• **What the task requires**
In the entries below, find the line with "target: white tape roll" and the line with "target: fingernail"; give again those lines and every line between them, exactly.

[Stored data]

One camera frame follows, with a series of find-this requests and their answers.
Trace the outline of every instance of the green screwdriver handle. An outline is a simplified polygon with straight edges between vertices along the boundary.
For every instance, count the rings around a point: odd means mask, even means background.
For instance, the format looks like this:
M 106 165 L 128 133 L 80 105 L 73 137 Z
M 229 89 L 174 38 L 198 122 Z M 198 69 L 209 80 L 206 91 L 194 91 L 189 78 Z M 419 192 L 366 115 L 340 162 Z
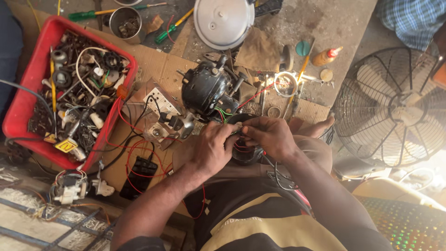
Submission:
M 68 14 L 68 19 L 70 19 L 73 22 L 82 21 L 85 19 L 95 18 L 95 11 L 91 10 L 89 12 L 76 12 Z
M 169 27 L 169 34 L 171 34 L 173 31 L 177 30 L 177 27 L 175 25 L 170 25 Z M 165 39 L 167 38 L 167 31 L 163 31 L 163 33 L 159 34 L 155 38 L 155 43 L 157 45 L 161 44 Z

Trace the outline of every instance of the plastic connector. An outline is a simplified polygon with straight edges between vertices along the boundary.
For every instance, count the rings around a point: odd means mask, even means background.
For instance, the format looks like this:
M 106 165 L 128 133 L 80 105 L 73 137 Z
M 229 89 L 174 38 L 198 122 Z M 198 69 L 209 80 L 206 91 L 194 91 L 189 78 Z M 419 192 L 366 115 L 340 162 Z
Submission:
M 122 85 L 118 86 L 118 89 L 116 90 L 116 96 L 120 97 L 122 100 L 125 100 L 127 95 L 128 95 L 127 88 L 125 88 Z

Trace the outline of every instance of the fan guard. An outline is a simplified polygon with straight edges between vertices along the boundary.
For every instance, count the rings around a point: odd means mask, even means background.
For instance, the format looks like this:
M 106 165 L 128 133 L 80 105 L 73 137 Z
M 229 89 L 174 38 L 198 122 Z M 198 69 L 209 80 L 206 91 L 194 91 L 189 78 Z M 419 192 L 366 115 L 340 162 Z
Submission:
M 446 144 L 446 91 L 429 80 L 437 62 L 421 51 L 391 48 L 351 67 L 333 106 L 344 146 L 388 167 L 439 151 Z

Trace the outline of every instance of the screwdriver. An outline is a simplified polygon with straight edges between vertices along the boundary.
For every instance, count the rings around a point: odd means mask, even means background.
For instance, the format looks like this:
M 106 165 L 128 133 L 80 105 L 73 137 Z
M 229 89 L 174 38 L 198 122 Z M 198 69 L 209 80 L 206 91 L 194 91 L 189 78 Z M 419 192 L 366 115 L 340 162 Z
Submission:
M 53 46 L 50 46 L 50 53 L 51 52 L 53 52 Z M 53 73 L 54 73 L 54 60 L 52 58 L 50 58 L 51 99 L 53 100 L 53 115 L 54 115 L 54 121 L 56 122 L 56 112 L 57 112 L 56 85 L 54 84 Z M 54 127 L 55 127 L 54 135 L 57 138 L 57 124 L 55 124 Z
M 149 8 L 149 7 L 153 7 L 153 6 L 166 5 L 166 4 L 167 3 L 141 4 L 141 5 L 133 6 L 132 8 L 145 9 L 145 8 Z M 70 21 L 77 22 L 77 21 L 81 21 L 81 20 L 85 20 L 85 19 L 96 18 L 97 15 L 112 13 L 115 10 L 117 10 L 117 9 L 109 9 L 109 10 L 103 10 L 103 11 L 91 10 L 89 12 L 76 12 L 76 13 L 68 14 L 68 19 L 70 19 Z
M 180 25 L 184 20 L 186 20 L 186 18 L 188 18 L 192 12 L 194 12 L 194 8 L 192 8 L 190 11 L 188 11 L 186 13 L 186 15 L 184 15 L 182 18 L 180 18 L 180 20 L 178 20 L 174 25 L 170 25 L 169 27 L 169 34 L 175 30 L 177 30 L 177 26 Z M 167 38 L 167 31 L 165 30 L 163 33 L 159 34 L 156 38 L 155 38 L 155 43 L 156 44 L 161 44 L 164 39 Z
M 308 55 L 305 57 L 305 62 L 302 65 L 301 72 L 299 73 L 299 77 L 297 78 L 297 83 L 298 84 L 299 84 L 299 82 L 302 79 L 302 75 L 304 74 L 305 68 L 306 68 L 306 66 L 308 64 L 308 61 L 310 59 L 310 53 L 313 50 L 315 41 L 316 41 L 316 38 L 313 40 L 313 43 L 311 44 L 310 51 L 308 52 Z M 294 97 L 293 107 L 291 108 L 291 117 L 296 115 L 296 111 L 297 111 L 297 108 L 299 107 L 299 100 L 301 98 L 303 88 L 304 88 L 304 82 L 302 82 L 301 85 L 299 86 L 299 91 L 297 92 L 297 97 Z

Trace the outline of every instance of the black electric motor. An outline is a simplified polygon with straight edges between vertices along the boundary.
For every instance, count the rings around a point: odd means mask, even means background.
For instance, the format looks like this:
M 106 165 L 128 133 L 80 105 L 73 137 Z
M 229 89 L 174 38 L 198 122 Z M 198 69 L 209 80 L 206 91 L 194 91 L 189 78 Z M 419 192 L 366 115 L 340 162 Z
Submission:
M 226 59 L 222 55 L 216 64 L 203 61 L 185 74 L 180 72 L 184 77 L 181 91 L 183 104 L 186 109 L 198 115 L 201 122 L 207 123 L 211 118 L 220 121 L 216 107 L 229 114 L 238 109 L 239 102 L 232 95 L 244 78 L 240 77 L 235 85 L 231 84 L 231 78 L 223 68 Z

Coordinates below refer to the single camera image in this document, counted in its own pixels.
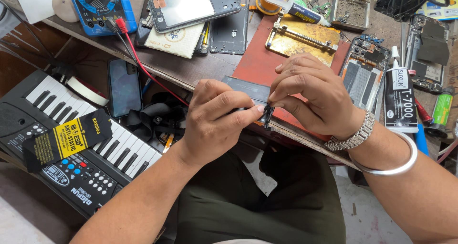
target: red probe wire
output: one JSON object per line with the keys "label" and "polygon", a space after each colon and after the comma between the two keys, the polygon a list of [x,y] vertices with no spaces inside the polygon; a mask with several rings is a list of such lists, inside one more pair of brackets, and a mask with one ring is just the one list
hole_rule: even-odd
{"label": "red probe wire", "polygon": [[116,20],[116,24],[119,26],[119,28],[121,29],[121,32],[123,34],[125,34],[125,37],[127,38],[127,40],[129,41],[129,44],[130,44],[130,48],[132,49],[132,52],[134,53],[134,56],[135,56],[135,59],[137,60],[137,63],[138,65],[140,65],[141,69],[143,70],[143,72],[145,72],[145,74],[151,78],[151,80],[153,80],[154,82],[156,82],[158,85],[160,85],[163,89],[167,90],[169,93],[171,93],[173,96],[175,96],[178,100],[180,100],[182,103],[184,103],[186,106],[189,106],[189,104],[184,101],[183,99],[181,99],[180,96],[178,96],[177,94],[175,94],[174,92],[172,92],[171,90],[169,90],[167,87],[165,87],[162,83],[160,83],[156,78],[154,78],[153,76],[151,76],[151,74],[146,71],[145,67],[143,67],[143,65],[141,64],[140,62],[140,59],[138,58],[137,56],[137,52],[135,52],[135,49],[134,49],[134,45],[132,44],[131,40],[130,40],[130,37],[129,35],[127,34],[127,28],[125,27],[125,22],[122,18],[120,19],[117,19]]}

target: olive green pants
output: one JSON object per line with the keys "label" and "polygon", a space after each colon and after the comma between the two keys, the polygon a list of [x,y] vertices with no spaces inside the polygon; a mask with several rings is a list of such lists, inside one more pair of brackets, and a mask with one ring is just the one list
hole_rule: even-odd
{"label": "olive green pants", "polygon": [[322,154],[307,152],[263,156],[262,170],[278,183],[268,197],[233,153],[205,165],[179,196],[175,244],[231,239],[345,243],[344,216],[332,172]]}

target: white tape roll
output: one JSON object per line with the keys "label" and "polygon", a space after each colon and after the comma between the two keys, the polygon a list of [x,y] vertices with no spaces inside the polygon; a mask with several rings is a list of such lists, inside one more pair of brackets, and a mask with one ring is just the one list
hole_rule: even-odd
{"label": "white tape roll", "polygon": [[78,77],[71,77],[67,81],[67,85],[79,95],[97,105],[105,106],[109,102],[109,99],[104,94]]}

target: hand
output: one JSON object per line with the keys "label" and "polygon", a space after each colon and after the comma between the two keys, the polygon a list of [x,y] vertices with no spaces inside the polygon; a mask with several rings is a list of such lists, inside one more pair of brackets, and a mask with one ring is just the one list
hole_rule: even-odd
{"label": "hand", "polygon": [[[341,77],[311,54],[289,57],[275,68],[272,107],[282,107],[305,129],[346,140],[362,126],[365,112],[352,104]],[[307,102],[294,96],[301,94]]]}
{"label": "hand", "polygon": [[[228,114],[235,108],[249,108]],[[238,141],[242,129],[259,119],[264,106],[254,106],[245,93],[214,79],[200,80],[189,104],[186,132],[172,147],[182,148],[186,164],[203,166]]]}

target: fingernail
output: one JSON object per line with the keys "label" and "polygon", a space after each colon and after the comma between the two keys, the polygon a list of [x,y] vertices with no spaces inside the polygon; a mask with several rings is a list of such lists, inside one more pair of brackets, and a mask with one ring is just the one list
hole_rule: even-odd
{"label": "fingernail", "polygon": [[285,104],[282,104],[282,103],[276,103],[276,104],[271,105],[272,108],[274,108],[274,107],[283,107],[283,106],[285,106]]}
{"label": "fingernail", "polygon": [[275,97],[275,91],[272,92],[272,94],[269,96],[267,100],[272,102],[273,97]]}

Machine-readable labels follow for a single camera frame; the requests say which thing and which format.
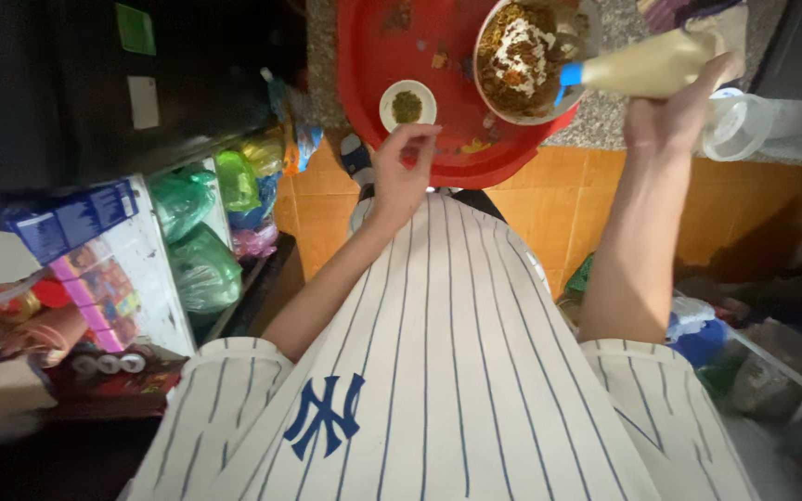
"squeeze bottle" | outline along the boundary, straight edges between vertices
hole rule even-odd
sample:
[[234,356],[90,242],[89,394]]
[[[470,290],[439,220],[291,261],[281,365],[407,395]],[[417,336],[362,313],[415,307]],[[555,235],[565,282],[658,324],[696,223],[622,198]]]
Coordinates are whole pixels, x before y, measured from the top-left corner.
[[569,85],[627,96],[673,96],[698,78],[704,63],[714,57],[717,40],[712,32],[674,29],[582,63],[565,64],[556,103]]

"ny logo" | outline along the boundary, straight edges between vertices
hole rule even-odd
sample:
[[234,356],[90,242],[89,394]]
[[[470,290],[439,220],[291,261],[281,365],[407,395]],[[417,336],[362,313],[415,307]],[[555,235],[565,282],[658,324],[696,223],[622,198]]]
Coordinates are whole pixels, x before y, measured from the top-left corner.
[[361,393],[363,378],[359,374],[352,376],[349,391],[346,393],[346,401],[342,407],[342,417],[333,412],[332,409],[333,388],[336,386],[336,381],[339,379],[340,376],[328,376],[323,379],[326,381],[326,388],[323,391],[323,400],[317,399],[317,395],[315,395],[315,391],[311,387],[310,379],[305,383],[305,388],[302,389],[302,403],[298,408],[296,420],[293,422],[292,426],[287,428],[284,432],[284,438],[288,441],[292,442],[296,439],[299,433],[302,432],[302,427],[305,426],[306,418],[308,417],[308,404],[317,407],[315,419],[308,425],[308,429],[305,431],[305,434],[302,435],[302,438],[292,445],[292,450],[296,453],[296,457],[298,457],[299,460],[301,460],[302,456],[305,454],[308,442],[315,436],[315,432],[321,427],[321,423],[323,423],[327,433],[327,453],[323,455],[323,457],[332,454],[333,451],[338,449],[342,444],[342,440],[336,436],[336,432],[333,430],[333,423],[340,426],[346,439],[352,438],[360,428],[355,422],[355,413],[352,411],[351,405],[355,401],[355,397],[357,397],[358,393]]

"pinstripe jersey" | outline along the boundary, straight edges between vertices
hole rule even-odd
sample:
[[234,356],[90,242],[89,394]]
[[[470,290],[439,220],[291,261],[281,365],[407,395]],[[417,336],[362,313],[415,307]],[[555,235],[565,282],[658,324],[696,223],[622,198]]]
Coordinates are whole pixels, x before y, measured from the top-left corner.
[[757,499],[688,362],[578,346],[532,261],[429,195],[296,366],[251,338],[188,362],[130,498]]

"pink plastic bag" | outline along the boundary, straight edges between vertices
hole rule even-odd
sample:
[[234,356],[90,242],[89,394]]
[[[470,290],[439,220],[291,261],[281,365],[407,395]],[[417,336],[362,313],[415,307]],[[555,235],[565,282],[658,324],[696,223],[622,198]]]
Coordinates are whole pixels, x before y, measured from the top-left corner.
[[234,256],[267,257],[274,254],[278,233],[273,218],[268,218],[256,230],[232,230]]

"hand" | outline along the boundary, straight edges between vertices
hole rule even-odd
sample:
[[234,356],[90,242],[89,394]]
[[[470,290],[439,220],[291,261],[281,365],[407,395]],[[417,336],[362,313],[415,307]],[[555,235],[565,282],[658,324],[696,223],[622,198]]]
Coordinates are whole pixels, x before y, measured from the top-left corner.
[[697,80],[670,99],[631,99],[624,122],[628,149],[665,160],[688,157],[707,120],[707,100],[731,80],[734,61],[731,53],[710,60]]
[[[429,170],[439,132],[440,126],[402,124],[382,144],[373,162],[376,171],[373,220],[397,229],[420,207],[429,187]],[[415,159],[414,166],[405,167],[401,163],[403,158]]]

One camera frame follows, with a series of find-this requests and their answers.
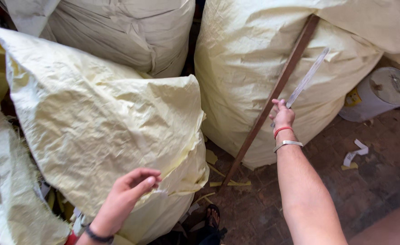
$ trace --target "silver bangle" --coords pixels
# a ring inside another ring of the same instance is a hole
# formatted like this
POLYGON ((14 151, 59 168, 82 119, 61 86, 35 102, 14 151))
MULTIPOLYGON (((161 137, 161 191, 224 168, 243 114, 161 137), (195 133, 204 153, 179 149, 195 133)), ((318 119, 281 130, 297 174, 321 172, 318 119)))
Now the silver bangle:
POLYGON ((279 143, 279 144, 273 149, 274 153, 276 153, 276 151, 277 151, 280 147, 282 147, 282 146, 284 146, 284 145, 297 145, 297 146, 303 147, 303 144, 302 144, 301 142, 291 141, 291 140, 284 140, 284 141, 282 141, 281 143, 279 143))

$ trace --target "bucket lid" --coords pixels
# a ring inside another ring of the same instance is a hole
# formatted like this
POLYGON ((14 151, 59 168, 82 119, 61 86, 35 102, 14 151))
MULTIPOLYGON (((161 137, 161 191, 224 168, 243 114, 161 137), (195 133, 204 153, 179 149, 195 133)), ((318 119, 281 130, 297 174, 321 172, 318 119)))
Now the bucket lid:
POLYGON ((382 67, 375 70, 369 78, 372 92, 383 101, 400 105, 400 70, 382 67))

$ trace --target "yellow label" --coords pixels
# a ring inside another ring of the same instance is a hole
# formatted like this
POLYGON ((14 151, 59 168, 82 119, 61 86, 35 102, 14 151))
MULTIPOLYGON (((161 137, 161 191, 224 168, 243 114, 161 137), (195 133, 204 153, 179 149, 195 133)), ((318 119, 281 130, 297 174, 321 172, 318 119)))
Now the yellow label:
POLYGON ((362 99, 360 99, 360 96, 357 93, 357 87, 355 87, 345 97, 345 106, 355 106, 360 102, 362 102, 362 99))

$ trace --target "foot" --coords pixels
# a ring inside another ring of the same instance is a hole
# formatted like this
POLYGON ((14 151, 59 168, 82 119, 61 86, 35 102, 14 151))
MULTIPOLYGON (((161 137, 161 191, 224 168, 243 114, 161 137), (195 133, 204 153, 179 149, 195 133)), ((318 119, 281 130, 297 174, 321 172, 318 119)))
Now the foot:
POLYGON ((219 215, 215 209, 208 208, 206 210, 206 219, 208 220, 209 226, 212 226, 212 227, 218 229, 219 215))

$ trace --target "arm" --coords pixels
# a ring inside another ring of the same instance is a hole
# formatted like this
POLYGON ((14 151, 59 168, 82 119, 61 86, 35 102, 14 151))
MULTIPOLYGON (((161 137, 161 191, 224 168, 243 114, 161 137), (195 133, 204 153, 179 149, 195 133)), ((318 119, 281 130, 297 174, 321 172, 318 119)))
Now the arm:
MULTIPOLYGON (((99 237, 114 235, 123 225, 124 220, 133 210, 135 203, 162 181, 159 170, 137 168, 118 178, 112 186, 105 203, 90 224, 90 230, 99 237)), ((84 232, 76 245, 101 245, 84 232)))
MULTIPOLYGON (((277 112, 274 132, 292 126, 294 112, 284 100, 273 103, 277 112)), ((279 131, 276 140, 298 141, 291 130, 279 131)), ((284 218, 294 244, 347 244, 333 200, 299 146, 284 145, 277 150, 277 171, 284 218)))

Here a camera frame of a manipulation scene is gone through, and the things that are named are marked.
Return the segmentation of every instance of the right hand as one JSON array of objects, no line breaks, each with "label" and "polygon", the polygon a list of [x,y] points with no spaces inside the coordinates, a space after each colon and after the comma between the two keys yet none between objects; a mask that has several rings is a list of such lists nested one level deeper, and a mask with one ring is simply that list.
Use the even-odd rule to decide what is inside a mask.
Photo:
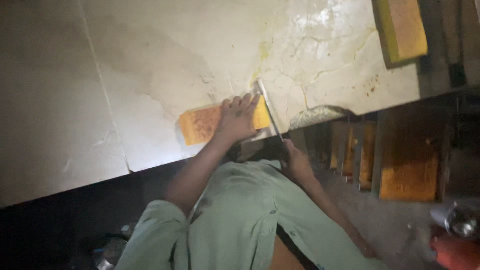
[{"label": "right hand", "polygon": [[307,154],[296,148],[289,139],[285,139],[285,145],[289,151],[288,163],[282,162],[282,171],[285,176],[297,185],[305,185],[312,180],[316,181]]}]

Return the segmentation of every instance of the sponge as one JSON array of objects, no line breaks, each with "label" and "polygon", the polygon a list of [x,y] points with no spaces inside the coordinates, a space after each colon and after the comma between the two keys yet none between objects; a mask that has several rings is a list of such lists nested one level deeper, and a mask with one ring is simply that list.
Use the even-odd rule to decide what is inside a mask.
[{"label": "sponge", "polygon": [[[208,142],[220,121],[222,113],[221,106],[210,107],[200,110],[189,110],[180,115],[180,128],[185,138],[185,144],[190,146],[194,144]],[[260,96],[257,108],[253,111],[253,127],[261,129],[270,125],[265,99]]]}]

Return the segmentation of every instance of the red object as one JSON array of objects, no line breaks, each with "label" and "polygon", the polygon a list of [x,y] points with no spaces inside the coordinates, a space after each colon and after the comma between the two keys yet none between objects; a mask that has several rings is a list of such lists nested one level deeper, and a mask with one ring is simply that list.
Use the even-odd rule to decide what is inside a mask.
[{"label": "red object", "polygon": [[444,233],[433,236],[430,247],[437,252],[437,262],[450,270],[480,269],[480,245]]}]

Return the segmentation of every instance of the green shirt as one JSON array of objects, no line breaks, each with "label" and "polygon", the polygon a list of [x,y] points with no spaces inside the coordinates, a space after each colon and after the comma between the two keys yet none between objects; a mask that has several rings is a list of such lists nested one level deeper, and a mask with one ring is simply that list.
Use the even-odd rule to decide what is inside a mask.
[{"label": "green shirt", "polygon": [[151,202],[115,269],[269,269],[277,224],[319,269],[386,269],[278,168],[266,160],[220,166],[188,220],[169,202]]}]

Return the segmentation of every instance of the yellow stain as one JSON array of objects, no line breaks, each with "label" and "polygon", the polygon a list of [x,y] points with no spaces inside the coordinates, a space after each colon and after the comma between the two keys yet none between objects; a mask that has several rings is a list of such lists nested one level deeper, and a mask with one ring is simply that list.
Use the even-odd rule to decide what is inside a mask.
[{"label": "yellow stain", "polygon": [[260,52],[260,66],[253,72],[252,77],[250,78],[250,82],[249,82],[250,87],[253,86],[253,83],[258,78],[258,75],[260,75],[260,68],[264,63],[264,60],[268,58],[271,48],[272,48],[271,42],[264,41],[258,44],[258,51]]}]

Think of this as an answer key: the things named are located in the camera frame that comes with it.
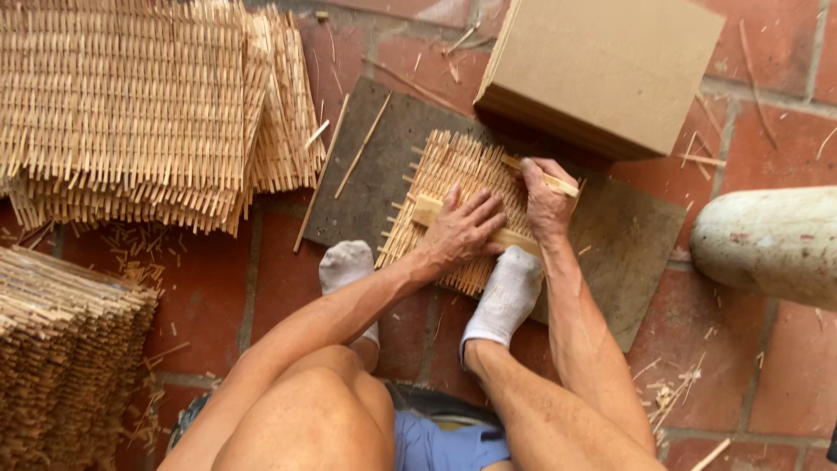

• **Answer section**
target: white tape roll
output: one JSON object per line with the keys "label" and "polygon", a space after each colon and after the comma between the two keys, the polygon a list of [x,y] vertices with no spaces inside the polygon; a mask with several rings is a list of such lists, inside one more pair of brackets, and a mask with one ring is just the one list
hole_rule: even-odd
{"label": "white tape roll", "polygon": [[78,77],[71,77],[67,81],[67,85],[79,95],[97,105],[105,106],[109,102],[109,99],[104,94]]}

target: hand
output: one JSON object per line with the keys "label" and "polygon", a space after each colon and after the comma between the two keys, the polygon a list of [x,y] vertices with no spaces inside the polygon; a mask with several rings is a list of such lists, inside one more pair of brackets, and a mask with one ring is just the one list
hole_rule: even-odd
{"label": "hand", "polygon": [[[341,77],[311,54],[289,57],[275,68],[272,107],[282,107],[305,129],[346,140],[362,126],[365,112],[352,104]],[[307,102],[294,96],[301,94]]]}
{"label": "hand", "polygon": [[[228,114],[235,108],[249,108]],[[238,141],[242,129],[259,119],[264,106],[254,106],[245,93],[214,79],[200,80],[189,104],[186,132],[172,147],[182,148],[186,164],[203,166]]]}

target: fingernail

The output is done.